Even if your interpretation is different, the important thing to remember is that you have to look for the meaning in the main character's dilemma and how it is expanded upon and clarified by the rhyming dilemmas of the other characters, as well as by what happens in the resolution. If you want to write a masterpiece whose power is in its ambiguity, note that your "ambiguity" still has to sit in the web that is created by the very specific ideas that are floating around in the script. You want your audience to be able to see the 3, 4 or 5 possible meanings. There has to be a context. Without a context and a limitation of possible meanings, the audience will just scratch its head and say, "huh?"
These ideas are integrated into the DNA of the story in this song, into the setup of the characters, their orchestration, the rhyming dilemmas, foil characters, echoing subplots, as well as every imaginable permutation of love versus duty. The craft is what allows this short story to be so powerful and to provide a cohesive emotional journey. I have seen 120-page scripts that never get to the core of the characters, their dilemmas and their interrelationships. In five minutes, Bruce explored about a dozen different permutations of love versus duty. Talk about thematic unity:
A guy has lost job in service and his wife, and thereby lost his love and his duty.
He takes a job on the line - duty.
He meets a Mexican American guy who guards border. The character is torn between love of his own people and duty of his job. They become friends - love.
He meets girl and falls in love - more love until she asks him to break his duty, supposedly for the love of her brother.
He chooses to help her and gets caught. Bobby has to decide between love (friendship) and duty.
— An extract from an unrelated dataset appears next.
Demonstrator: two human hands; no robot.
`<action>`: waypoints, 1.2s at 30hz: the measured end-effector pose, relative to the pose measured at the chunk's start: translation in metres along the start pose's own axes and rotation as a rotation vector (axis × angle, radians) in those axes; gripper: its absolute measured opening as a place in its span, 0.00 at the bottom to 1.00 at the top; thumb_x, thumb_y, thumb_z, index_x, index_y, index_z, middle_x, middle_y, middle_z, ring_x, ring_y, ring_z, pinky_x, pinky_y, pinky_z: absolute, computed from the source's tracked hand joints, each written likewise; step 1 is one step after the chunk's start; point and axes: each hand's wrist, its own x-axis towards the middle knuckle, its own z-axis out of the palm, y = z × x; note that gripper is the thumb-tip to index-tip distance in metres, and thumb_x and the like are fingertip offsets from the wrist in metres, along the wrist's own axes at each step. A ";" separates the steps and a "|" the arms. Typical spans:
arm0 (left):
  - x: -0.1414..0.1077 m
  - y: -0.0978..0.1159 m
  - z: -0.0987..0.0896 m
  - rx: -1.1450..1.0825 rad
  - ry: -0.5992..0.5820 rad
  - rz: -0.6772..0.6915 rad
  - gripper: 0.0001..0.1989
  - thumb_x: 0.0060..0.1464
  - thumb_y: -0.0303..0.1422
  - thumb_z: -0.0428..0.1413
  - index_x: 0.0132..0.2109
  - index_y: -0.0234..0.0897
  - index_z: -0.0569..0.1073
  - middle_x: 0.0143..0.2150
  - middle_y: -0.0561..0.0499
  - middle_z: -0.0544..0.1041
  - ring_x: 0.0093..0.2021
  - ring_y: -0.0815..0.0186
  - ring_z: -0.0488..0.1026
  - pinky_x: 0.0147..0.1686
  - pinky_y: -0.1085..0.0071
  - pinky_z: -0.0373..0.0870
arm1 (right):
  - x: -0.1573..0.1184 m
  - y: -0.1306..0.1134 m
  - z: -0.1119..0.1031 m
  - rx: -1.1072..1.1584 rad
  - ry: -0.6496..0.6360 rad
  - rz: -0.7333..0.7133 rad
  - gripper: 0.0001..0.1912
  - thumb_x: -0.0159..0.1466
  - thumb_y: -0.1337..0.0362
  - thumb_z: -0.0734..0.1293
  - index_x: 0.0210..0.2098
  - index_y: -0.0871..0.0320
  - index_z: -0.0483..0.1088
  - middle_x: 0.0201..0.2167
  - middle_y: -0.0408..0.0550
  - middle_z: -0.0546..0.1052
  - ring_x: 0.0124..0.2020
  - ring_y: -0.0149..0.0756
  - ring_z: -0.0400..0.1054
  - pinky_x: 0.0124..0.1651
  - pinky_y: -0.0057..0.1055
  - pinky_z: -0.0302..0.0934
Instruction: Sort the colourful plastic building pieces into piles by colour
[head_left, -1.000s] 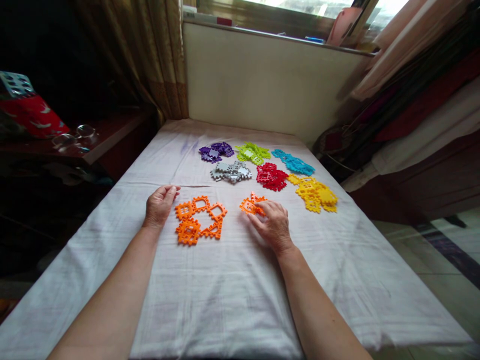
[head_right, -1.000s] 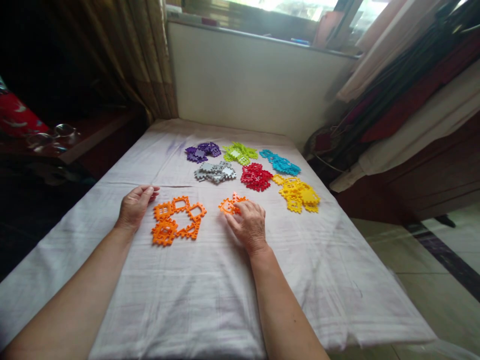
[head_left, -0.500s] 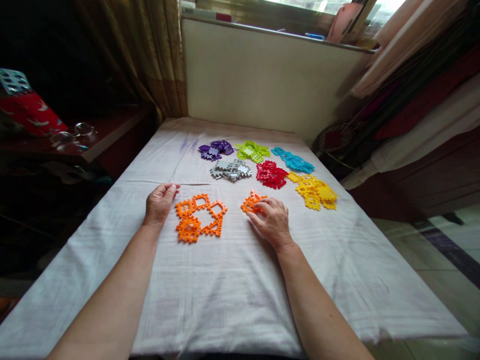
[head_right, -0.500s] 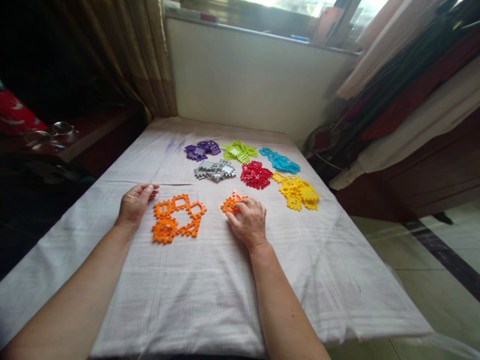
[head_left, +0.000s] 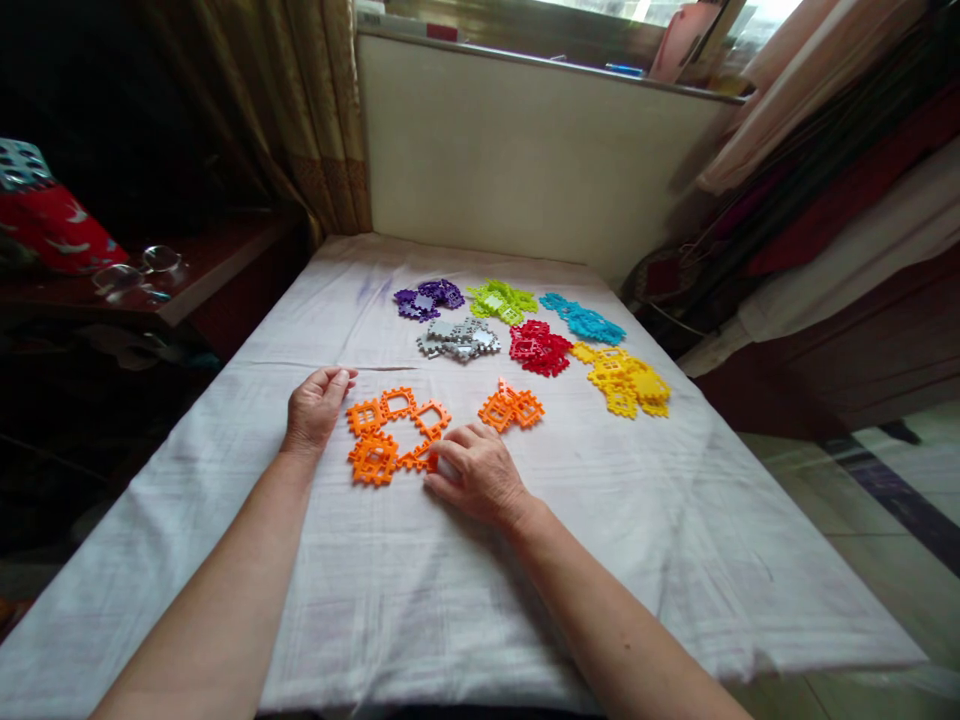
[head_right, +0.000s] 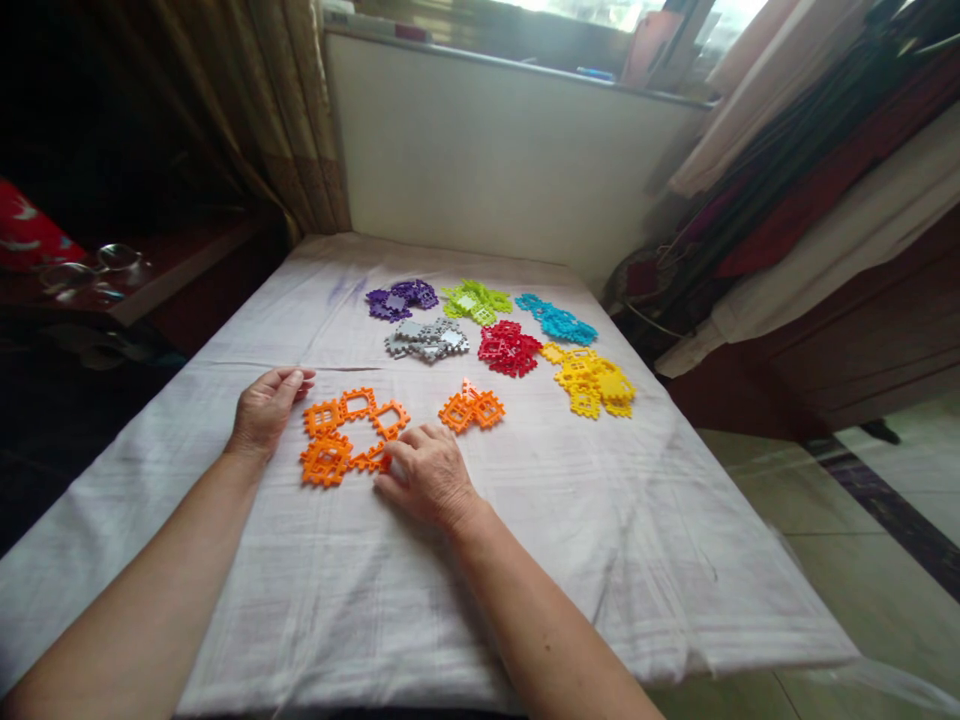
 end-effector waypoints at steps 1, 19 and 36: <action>0.000 0.000 0.000 0.002 0.000 0.001 0.14 0.48 0.43 0.57 0.36 0.38 0.79 0.35 0.48 0.81 0.37 0.65 0.77 0.40 0.68 0.74 | 0.000 -0.002 0.001 -0.003 -0.011 -0.008 0.11 0.61 0.56 0.73 0.41 0.52 0.77 0.39 0.47 0.79 0.41 0.41 0.68 0.46 0.38 0.59; 0.000 -0.001 0.001 0.008 -0.001 0.009 0.14 0.49 0.43 0.57 0.36 0.37 0.78 0.34 0.49 0.80 0.36 0.66 0.77 0.39 0.70 0.74 | -0.001 0.021 -0.010 -0.133 0.231 0.097 0.07 0.66 0.59 0.67 0.36 0.52 0.77 0.33 0.47 0.77 0.37 0.38 0.69 0.44 0.34 0.58; 0.000 -0.001 0.000 0.012 -0.008 0.011 0.13 0.49 0.42 0.58 0.36 0.38 0.79 0.35 0.48 0.81 0.36 0.65 0.78 0.40 0.69 0.74 | -0.015 0.074 -0.021 -0.286 0.329 0.472 0.07 0.63 0.59 0.69 0.35 0.55 0.76 0.32 0.48 0.77 0.35 0.40 0.68 0.40 0.35 0.56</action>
He chooses love.
Although Bobby lets him off the hook by choosing love (friendship), Carl either chooses an internal sense of duty and leaves on his own volition (or possibly abandons the friendship (love) out of shame), becoming a drifter looking for love. Or maybe he lost both love and duty.
The Line is simple, to the point, and heart-wrenchingly effective, all in five minutes. There are plenty of 100-page spec scripts that don't do half of what this one-page story does. I hope by illuminating the story craft elements like dilemma, theme, character arc, resolution, foil characters and character orchestration in this medium, it will make it easier for you to incorporate them in to your own screenplay.
And if you need any help...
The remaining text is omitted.